What Is Emotional Hunger?

Emotional hunger is a common feeling among people who have anxiety or who are going through a stressful situation. Recognizing and treating it is very important, in order to avoid future health complications. 
What Is Emotional Hunger?

Last update: 17 February, 2021

It’s a widespread belief that, when you feel hungry, it’s because your stomach is empty, but this isn’t always the case. Although it’s an unknown term for many, emotional hunger is a very common phenomenon in people who suffer from stress.

Emotional hunger refers to the desire to eat as a result of anxiety instead of physiological needs. In other words, food intake is used as a way to manage negative emotions and alleviate psychological distress.

Eating is a very pleasant activity for everyone. However, if you don’t have control over the amount and type of food you eat, you run the risk of causing health problems; such as being overweight. Therefore, we’ll delve into what emotional hunger is and how to overcome it.
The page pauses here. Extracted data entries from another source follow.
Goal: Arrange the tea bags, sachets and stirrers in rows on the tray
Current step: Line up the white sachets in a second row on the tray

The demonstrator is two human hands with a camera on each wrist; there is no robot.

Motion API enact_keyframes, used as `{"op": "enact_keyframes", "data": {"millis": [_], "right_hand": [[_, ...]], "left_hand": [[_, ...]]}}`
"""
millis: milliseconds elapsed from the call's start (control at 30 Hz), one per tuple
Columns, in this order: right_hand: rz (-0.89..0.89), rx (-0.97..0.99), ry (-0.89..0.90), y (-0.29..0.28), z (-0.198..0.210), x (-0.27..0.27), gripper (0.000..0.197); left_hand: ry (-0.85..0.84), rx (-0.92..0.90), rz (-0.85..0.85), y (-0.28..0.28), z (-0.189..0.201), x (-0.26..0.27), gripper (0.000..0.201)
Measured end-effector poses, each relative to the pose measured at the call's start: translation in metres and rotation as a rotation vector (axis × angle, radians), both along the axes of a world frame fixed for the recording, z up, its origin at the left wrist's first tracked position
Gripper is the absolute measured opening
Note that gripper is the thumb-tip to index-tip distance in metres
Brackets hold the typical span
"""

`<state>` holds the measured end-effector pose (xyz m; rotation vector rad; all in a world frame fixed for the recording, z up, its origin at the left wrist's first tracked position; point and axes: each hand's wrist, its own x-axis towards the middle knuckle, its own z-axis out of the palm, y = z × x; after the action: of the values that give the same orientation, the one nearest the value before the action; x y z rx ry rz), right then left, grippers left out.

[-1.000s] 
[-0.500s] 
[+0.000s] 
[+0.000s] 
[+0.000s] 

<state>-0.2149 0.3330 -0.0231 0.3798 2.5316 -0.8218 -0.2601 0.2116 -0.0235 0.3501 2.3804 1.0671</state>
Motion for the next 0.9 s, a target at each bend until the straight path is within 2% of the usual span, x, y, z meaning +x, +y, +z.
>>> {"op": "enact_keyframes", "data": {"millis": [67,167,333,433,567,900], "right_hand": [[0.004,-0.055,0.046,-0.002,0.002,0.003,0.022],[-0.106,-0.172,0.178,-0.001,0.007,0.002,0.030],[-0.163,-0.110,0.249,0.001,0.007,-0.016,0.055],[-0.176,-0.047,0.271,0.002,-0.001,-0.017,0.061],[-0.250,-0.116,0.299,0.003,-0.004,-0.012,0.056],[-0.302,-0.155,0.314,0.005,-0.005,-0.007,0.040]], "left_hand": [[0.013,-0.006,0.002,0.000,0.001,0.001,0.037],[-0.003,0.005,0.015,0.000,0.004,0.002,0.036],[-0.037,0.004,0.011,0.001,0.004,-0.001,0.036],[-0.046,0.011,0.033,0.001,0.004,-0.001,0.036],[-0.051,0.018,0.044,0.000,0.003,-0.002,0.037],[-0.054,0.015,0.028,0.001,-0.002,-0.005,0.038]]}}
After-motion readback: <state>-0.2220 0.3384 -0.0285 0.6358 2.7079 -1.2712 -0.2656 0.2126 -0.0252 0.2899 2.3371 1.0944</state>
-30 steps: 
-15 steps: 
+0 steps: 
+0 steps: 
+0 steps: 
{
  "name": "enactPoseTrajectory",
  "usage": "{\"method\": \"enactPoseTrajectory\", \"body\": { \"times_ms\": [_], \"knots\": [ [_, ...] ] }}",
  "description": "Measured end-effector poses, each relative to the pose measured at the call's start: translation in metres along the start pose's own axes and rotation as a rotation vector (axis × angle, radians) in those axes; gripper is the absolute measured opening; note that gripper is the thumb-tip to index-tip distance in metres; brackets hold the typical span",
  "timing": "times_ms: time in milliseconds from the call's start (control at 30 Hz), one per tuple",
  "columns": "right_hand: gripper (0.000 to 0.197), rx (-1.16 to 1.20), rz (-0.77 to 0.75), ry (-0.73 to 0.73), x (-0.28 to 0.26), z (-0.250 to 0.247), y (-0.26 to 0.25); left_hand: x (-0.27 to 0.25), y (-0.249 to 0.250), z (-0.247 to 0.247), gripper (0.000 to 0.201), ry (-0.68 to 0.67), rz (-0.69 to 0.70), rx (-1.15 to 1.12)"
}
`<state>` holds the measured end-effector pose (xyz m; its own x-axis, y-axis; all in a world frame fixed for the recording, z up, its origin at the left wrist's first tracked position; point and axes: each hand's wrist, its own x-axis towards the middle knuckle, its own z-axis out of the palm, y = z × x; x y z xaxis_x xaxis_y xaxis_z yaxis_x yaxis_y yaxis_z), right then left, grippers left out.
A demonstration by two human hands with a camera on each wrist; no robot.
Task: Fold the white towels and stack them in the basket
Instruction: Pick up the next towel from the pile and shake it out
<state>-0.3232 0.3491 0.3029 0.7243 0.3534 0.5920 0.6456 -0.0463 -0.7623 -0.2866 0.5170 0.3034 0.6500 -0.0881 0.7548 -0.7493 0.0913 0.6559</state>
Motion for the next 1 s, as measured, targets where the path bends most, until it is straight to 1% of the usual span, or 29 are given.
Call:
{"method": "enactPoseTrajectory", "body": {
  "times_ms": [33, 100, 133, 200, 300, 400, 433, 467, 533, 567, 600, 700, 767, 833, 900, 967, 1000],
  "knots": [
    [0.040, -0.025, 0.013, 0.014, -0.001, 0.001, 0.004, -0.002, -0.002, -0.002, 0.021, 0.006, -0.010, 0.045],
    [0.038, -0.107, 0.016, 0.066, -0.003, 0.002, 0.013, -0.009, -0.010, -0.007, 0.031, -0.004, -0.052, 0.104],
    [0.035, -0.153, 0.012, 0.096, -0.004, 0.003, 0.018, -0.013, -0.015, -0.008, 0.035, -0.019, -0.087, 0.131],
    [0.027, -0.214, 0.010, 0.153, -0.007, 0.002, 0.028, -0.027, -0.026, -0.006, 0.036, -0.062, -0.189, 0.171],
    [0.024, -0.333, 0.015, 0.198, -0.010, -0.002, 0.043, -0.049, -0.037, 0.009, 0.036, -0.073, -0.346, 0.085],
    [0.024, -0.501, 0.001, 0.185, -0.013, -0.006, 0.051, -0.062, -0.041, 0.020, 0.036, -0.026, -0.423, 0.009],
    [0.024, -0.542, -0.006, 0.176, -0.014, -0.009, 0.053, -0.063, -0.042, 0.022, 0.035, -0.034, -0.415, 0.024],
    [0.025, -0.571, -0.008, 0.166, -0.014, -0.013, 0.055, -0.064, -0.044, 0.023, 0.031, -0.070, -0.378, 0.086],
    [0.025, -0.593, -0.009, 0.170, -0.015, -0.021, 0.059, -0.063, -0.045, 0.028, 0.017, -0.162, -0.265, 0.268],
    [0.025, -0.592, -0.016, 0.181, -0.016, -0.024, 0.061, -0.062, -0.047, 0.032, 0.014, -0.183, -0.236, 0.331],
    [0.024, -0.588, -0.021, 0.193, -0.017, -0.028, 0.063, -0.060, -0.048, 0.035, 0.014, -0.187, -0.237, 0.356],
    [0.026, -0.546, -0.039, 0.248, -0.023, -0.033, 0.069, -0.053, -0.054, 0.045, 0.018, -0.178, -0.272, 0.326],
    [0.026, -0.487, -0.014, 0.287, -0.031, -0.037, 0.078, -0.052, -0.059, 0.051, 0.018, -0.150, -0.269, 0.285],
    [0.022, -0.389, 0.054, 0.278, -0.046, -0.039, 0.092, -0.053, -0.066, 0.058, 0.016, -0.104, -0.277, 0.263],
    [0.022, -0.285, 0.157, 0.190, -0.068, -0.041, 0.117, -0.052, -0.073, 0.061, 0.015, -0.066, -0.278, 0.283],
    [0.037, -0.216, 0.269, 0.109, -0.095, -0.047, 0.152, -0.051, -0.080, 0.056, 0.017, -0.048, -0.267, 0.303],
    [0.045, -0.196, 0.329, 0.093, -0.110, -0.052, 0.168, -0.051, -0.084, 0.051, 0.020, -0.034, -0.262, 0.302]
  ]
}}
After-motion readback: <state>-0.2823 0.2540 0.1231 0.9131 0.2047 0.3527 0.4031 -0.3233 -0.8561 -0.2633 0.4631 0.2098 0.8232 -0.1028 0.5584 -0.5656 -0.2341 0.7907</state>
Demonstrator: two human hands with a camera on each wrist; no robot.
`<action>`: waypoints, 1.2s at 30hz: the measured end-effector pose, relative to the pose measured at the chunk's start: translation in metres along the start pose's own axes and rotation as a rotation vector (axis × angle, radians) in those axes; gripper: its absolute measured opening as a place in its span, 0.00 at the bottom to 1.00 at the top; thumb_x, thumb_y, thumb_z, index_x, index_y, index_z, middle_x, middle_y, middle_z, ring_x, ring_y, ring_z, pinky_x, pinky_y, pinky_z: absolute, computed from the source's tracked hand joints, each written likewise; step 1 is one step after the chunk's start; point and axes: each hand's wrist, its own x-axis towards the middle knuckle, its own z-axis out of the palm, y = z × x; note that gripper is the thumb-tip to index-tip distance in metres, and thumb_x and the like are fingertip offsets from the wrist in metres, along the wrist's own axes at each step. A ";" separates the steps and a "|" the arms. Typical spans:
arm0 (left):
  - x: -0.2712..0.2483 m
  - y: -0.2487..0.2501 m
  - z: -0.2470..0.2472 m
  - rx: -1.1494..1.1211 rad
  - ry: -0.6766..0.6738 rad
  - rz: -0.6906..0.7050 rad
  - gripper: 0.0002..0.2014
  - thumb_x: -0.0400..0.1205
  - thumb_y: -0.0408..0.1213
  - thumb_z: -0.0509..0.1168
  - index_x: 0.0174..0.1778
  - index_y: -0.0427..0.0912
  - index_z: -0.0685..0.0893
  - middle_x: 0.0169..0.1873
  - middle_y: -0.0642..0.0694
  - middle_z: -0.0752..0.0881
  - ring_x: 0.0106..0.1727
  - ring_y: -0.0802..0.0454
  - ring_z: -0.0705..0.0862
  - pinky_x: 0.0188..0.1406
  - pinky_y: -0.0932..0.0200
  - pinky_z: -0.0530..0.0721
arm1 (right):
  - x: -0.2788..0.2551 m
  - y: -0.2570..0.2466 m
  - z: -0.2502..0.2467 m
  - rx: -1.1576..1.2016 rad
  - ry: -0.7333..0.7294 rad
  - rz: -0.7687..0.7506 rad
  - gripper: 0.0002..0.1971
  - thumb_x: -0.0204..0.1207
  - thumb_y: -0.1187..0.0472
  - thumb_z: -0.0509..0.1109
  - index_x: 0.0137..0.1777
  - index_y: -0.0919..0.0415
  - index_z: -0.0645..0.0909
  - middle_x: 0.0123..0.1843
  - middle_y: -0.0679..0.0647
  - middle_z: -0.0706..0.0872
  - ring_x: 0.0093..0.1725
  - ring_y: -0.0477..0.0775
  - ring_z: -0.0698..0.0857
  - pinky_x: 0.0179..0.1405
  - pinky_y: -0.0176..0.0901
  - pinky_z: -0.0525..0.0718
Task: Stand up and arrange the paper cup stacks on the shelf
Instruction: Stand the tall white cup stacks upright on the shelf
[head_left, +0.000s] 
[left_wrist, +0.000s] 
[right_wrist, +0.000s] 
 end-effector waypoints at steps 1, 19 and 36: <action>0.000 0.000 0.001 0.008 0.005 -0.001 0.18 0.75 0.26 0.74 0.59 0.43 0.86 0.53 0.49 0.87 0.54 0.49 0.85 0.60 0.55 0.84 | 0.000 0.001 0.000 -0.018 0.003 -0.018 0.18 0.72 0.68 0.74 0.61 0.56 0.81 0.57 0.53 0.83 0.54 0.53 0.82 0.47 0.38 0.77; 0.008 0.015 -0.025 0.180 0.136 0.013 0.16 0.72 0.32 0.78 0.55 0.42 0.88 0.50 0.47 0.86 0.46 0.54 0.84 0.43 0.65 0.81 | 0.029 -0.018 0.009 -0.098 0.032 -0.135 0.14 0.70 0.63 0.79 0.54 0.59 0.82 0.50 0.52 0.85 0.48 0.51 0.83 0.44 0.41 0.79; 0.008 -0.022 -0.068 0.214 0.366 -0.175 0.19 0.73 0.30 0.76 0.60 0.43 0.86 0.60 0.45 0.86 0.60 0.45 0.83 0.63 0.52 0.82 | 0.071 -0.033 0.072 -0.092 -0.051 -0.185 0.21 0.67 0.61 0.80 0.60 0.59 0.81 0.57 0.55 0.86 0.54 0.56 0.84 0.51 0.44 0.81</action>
How to differentiate emotional hunger from real hunger

People experience both sensations in a very similar way. However, feeling hungry isn’t the same as being hungry. There are some essential differences that are worth mentioning:

  • Emotional hunger appears suddenly: on the other hand, real hunger appears gradually at certain times, depending on the person’s eating habits.
  • There’s a preference for hypercaloric foods: the body doesn’t demand fruits or vegetables; just junk food, processed foods, or foods with high sugar content. This happens because hypercaloric foods are much more pleasant and activate the reward circuit, which generates a feeling of well-being and happiness.
  • While satisfying our real hunger is pleasurable, emotional hunger produces feelings of guilt, shame, or dissatisfaction. 
Anxiety can cause emotional hunger.

How to overcome emotional hunger

The first step to overcoming emotional hunger is to understand that the main problem isn’t the food per se, but what you do with it. There’s nothing wrong with occasionally eating sugary foods, but doing it to deal with a stressful situation can be problematic.

1. Find other ways to relieve stress

Since emotional hunger is a consequence of stress, eliminating the psychological strain will likely stop the hunger.

To eliminate the stress, it’s preferable to resort to other types of activities that are healthy. Exercising, practicing meditation, or getting in touch with friends are just examples of healthy activities that positively influence mental well-being.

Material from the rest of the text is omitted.